TASK TO COMPLETE: Please report each line of the data below that contains "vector".

DATA FOR THE TASK:
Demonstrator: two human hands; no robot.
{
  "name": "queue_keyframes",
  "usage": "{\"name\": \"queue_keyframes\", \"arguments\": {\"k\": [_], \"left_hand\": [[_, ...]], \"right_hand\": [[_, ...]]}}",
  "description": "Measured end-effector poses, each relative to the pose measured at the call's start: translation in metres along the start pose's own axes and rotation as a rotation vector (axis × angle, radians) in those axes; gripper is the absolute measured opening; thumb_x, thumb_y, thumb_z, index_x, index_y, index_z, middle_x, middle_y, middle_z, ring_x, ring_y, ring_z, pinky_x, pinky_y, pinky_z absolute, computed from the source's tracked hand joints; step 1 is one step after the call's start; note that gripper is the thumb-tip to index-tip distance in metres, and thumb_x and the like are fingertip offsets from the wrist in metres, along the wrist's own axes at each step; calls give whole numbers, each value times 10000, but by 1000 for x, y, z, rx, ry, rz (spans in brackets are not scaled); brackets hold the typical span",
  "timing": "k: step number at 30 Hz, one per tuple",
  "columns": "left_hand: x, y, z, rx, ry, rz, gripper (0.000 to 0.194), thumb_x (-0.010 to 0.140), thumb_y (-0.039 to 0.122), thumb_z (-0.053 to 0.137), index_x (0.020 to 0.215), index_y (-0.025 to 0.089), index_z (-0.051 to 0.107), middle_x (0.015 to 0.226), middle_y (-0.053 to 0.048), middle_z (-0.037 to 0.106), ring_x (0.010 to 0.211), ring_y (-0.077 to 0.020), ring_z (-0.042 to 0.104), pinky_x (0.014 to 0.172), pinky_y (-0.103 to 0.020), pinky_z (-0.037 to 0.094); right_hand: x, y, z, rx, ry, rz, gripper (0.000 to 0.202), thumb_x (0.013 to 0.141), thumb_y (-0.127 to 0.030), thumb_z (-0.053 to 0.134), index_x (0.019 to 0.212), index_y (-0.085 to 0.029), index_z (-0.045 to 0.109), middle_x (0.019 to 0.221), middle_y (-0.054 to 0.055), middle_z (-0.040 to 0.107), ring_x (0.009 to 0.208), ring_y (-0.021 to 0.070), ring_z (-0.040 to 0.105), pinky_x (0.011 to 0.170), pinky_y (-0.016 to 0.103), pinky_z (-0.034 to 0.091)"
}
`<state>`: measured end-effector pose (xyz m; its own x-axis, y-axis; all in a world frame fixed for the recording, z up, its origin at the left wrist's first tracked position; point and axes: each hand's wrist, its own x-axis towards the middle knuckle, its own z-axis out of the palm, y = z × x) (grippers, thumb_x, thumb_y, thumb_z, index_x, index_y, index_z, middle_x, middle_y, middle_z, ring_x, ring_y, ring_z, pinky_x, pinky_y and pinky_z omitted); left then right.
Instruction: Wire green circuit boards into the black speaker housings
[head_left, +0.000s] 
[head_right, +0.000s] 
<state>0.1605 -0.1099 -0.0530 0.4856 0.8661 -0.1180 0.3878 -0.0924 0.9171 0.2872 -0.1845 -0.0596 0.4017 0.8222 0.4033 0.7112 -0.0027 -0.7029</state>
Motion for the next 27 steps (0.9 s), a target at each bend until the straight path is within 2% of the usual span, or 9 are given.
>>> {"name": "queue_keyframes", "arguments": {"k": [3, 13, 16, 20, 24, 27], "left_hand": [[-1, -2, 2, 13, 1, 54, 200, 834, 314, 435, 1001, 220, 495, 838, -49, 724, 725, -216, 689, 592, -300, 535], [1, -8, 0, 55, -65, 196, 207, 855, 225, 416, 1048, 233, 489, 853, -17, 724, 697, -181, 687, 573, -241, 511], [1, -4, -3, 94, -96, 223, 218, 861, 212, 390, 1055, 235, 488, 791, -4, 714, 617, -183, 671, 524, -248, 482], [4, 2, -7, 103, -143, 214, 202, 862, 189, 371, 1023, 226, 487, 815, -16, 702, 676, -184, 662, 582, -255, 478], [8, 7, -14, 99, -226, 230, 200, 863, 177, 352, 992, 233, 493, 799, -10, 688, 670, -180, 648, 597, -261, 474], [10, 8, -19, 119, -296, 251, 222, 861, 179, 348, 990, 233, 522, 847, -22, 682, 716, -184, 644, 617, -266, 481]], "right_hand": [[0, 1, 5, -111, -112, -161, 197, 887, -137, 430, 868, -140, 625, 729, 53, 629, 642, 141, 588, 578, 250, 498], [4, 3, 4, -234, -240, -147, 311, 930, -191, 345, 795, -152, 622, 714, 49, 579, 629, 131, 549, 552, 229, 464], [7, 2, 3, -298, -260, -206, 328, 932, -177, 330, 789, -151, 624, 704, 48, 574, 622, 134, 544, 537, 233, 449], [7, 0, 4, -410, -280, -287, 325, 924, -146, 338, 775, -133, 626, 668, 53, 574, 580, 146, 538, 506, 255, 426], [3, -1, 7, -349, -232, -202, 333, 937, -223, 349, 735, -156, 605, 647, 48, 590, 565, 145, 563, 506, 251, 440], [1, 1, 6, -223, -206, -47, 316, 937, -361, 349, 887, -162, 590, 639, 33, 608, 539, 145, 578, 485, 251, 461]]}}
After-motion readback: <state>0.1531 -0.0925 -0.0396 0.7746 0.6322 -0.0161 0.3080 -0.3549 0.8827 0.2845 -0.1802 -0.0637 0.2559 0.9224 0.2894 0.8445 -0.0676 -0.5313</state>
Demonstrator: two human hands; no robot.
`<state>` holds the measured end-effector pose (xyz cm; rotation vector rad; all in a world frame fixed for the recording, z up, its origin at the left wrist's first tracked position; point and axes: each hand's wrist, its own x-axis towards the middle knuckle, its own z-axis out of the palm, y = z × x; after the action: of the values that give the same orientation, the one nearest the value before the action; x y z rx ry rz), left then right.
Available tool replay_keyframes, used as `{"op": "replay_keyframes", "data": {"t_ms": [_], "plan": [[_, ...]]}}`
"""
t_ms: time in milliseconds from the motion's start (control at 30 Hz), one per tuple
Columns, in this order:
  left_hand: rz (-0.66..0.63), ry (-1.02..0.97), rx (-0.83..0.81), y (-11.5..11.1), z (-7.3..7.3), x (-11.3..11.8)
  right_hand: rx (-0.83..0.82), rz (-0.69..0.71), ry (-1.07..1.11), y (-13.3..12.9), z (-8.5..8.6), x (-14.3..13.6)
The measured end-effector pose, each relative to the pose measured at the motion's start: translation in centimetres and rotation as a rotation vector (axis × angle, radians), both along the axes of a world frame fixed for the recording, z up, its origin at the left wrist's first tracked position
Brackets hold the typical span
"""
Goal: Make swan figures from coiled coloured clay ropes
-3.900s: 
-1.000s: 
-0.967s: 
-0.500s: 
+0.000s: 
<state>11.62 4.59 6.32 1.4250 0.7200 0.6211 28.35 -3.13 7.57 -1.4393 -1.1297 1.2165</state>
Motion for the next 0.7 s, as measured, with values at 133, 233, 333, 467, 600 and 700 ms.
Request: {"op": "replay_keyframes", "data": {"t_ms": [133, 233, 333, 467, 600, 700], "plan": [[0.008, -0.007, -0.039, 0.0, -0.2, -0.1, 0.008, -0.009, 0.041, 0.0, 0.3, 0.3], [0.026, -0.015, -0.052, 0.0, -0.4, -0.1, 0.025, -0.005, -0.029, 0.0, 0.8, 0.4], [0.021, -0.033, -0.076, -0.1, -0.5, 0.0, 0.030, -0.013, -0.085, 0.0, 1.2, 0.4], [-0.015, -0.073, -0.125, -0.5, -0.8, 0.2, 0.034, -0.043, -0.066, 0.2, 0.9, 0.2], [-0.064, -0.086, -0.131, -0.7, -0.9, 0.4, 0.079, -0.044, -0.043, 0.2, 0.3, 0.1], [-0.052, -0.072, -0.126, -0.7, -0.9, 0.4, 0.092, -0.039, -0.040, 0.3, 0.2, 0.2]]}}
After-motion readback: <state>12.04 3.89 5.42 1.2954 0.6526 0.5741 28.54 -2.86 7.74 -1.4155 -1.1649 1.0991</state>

YOUR SOLUTION:
  "description": "Measured end-effector poses, each relative to the pose measured at the call's start: translation in metres along the start pose's own axes and rotation as a rotation vector (axis × angle, radians) in those axes; gripper is the absolute measured opening; thumb_x, thumb_y, thumb_z, index_x, index_y, index_z, middle_x, middle_y, middle_z, ring_x, ring_y, ring_z, pinky_x, pinky_y, pinky_z absolute, computed from the source's tracked hand joints; step 1 is one step after the call's start; note that gripper is the thumb-tip to index-tip distance in metres, and thumb_x and the like are fingertip offsets from the wrist in metres, along the wrist's own axes at each step; calls give whole numbers, each value times 10000, but by 1000 for x, y, z, rx, ry, rz (spans in brackets are not scaled); brackets hold the typical span",
`<state>` holds the measured end-effector pose (xyz cm; rotation vector rad; all in a world frame fixed for the recording, z up, its origin at the left wrist's first tracked position; point and axes: each hand's wrist, its own x-axis towards the middle knuckle, its own z-axis out of the palm, y = z × x; after the action: of the values that give the same orientation, the one nearest the value before the action; x y z rx ry rz), left then right.
The measured end-effector pose, each relative to the pose measured at the motion's start: translation in centimetres and rotation as a rotation vector (axis × angle, radians), both along the axes of a world frame fixed for the recording, z up, its origin at the left wrist's first tracked position

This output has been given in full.